Curricularização da extensão na educação física do ifsuldeminas
Por Lia Polegato Castelan (Autor), Mateus Camargo Pereira, (Autor).
Resumo
O Plano Nacional de Educação (2014-2024) sustenta uma visão popular e emancipatória da extensão universitária orientando sua ação para áreas de grande pertinência social (Brasil, 2014; Gadotti, 2017). A regulamentação feita pela Resolução CNE/CES nº 7/2018 incentiva a extensão no ensino superior e delimita um espaço curricular para a sua prática, o que exigiu a reformulação dos currículos e aumentou o debate acadêmico sobre o tema (Novaes; Putcha, 2023). Para Paulo Feire (apud Calderón, 2011), há três grandes grupos conceituais para dividir as práticas extensionistas: A extensão tradicional (ou assistencialista), a concepção processual e a concepção crítica (ambas não assistencialistas). Buscamos, em nossa experiência, avançar nas perspectivas não assistencialistas. A Extensão tem o papel de “construir a prática pedagógica; relacionar teoria com a prática; lidar com diversos públicos; ter segurança; articular o ensino, a pesquisa e a extensão; produzir, refletir e analisar criticamente o conhecimento” (Nozaki; Hunger; Ferreira, 2023, p.1).

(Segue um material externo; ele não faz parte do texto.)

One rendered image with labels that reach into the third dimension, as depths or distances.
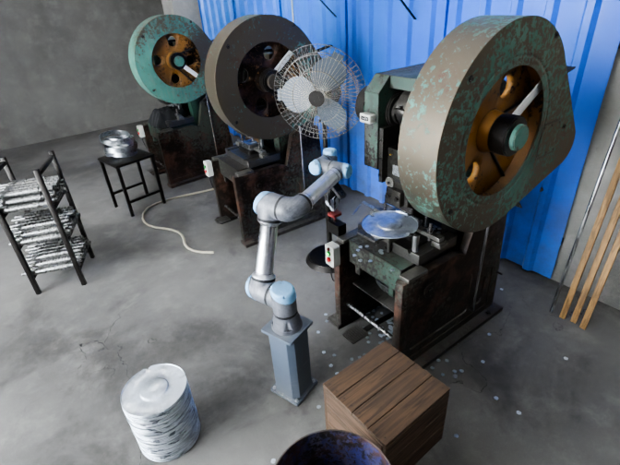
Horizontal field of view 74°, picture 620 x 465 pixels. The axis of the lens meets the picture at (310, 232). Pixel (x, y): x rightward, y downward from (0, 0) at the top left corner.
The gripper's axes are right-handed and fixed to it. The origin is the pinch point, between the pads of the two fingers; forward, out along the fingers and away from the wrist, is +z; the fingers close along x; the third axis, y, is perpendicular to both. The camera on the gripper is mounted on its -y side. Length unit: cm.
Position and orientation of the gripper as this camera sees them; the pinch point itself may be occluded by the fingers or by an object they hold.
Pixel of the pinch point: (334, 209)
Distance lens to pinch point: 234.9
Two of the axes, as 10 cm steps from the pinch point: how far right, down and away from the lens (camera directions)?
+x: -8.1, 3.4, -4.8
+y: -5.9, -3.8, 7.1
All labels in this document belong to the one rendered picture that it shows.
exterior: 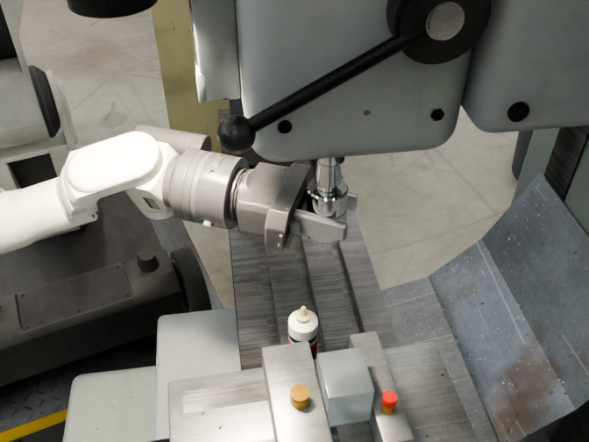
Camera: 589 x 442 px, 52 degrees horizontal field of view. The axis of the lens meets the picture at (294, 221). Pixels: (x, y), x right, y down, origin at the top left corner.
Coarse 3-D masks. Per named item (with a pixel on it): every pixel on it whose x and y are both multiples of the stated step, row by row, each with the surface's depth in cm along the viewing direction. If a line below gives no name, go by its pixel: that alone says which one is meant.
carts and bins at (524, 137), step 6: (522, 132) 254; (528, 132) 250; (522, 138) 255; (528, 138) 250; (516, 144) 265; (522, 144) 255; (528, 144) 251; (516, 150) 263; (522, 150) 256; (516, 156) 264; (522, 156) 257; (516, 162) 264; (522, 162) 259; (516, 168) 265; (516, 174) 265
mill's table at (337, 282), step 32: (352, 224) 107; (256, 256) 101; (288, 256) 101; (320, 256) 101; (352, 256) 101; (256, 288) 96; (288, 288) 96; (320, 288) 96; (352, 288) 96; (256, 320) 91; (320, 320) 91; (352, 320) 93; (384, 320) 91; (256, 352) 87; (320, 352) 88
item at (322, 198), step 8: (312, 184) 68; (344, 184) 68; (312, 192) 67; (320, 192) 67; (328, 192) 67; (336, 192) 67; (344, 192) 67; (312, 200) 67; (320, 200) 66; (328, 200) 66; (336, 200) 66; (344, 200) 67
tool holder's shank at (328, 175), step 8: (320, 160) 64; (328, 160) 64; (320, 168) 65; (328, 168) 64; (336, 168) 64; (320, 176) 65; (328, 176) 65; (336, 176) 65; (320, 184) 66; (328, 184) 65; (336, 184) 66
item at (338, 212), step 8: (312, 208) 67; (320, 208) 67; (328, 208) 66; (336, 208) 67; (344, 208) 68; (328, 216) 67; (336, 216) 67; (344, 216) 69; (312, 240) 71; (320, 240) 70; (328, 240) 70; (336, 240) 70
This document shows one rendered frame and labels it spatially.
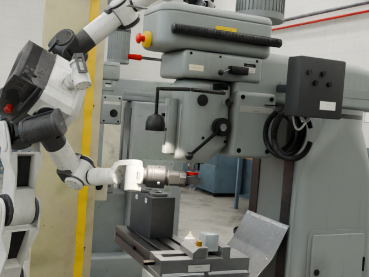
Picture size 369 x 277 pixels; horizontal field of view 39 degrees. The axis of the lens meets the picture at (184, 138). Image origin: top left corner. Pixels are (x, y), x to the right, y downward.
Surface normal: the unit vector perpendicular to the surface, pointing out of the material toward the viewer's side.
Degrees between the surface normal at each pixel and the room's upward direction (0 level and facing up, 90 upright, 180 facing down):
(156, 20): 90
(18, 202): 81
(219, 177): 90
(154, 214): 90
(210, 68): 90
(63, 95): 58
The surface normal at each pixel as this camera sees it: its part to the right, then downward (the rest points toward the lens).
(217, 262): 0.37, 0.07
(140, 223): -0.86, -0.04
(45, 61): 0.63, -0.44
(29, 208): 0.70, -0.07

Este texto é um relato sobre as soluções encontradas por professores dos cursos de Educação Física (EF) - licenciatura e bacharelado - do IFSULDEMINAS - Campus Muzambinho, durante a implementação da curricularização da extensão, ao propor um modelo para relacionar a prática extensionista, a reflexão científica e o preparo para o mundo do trabalho.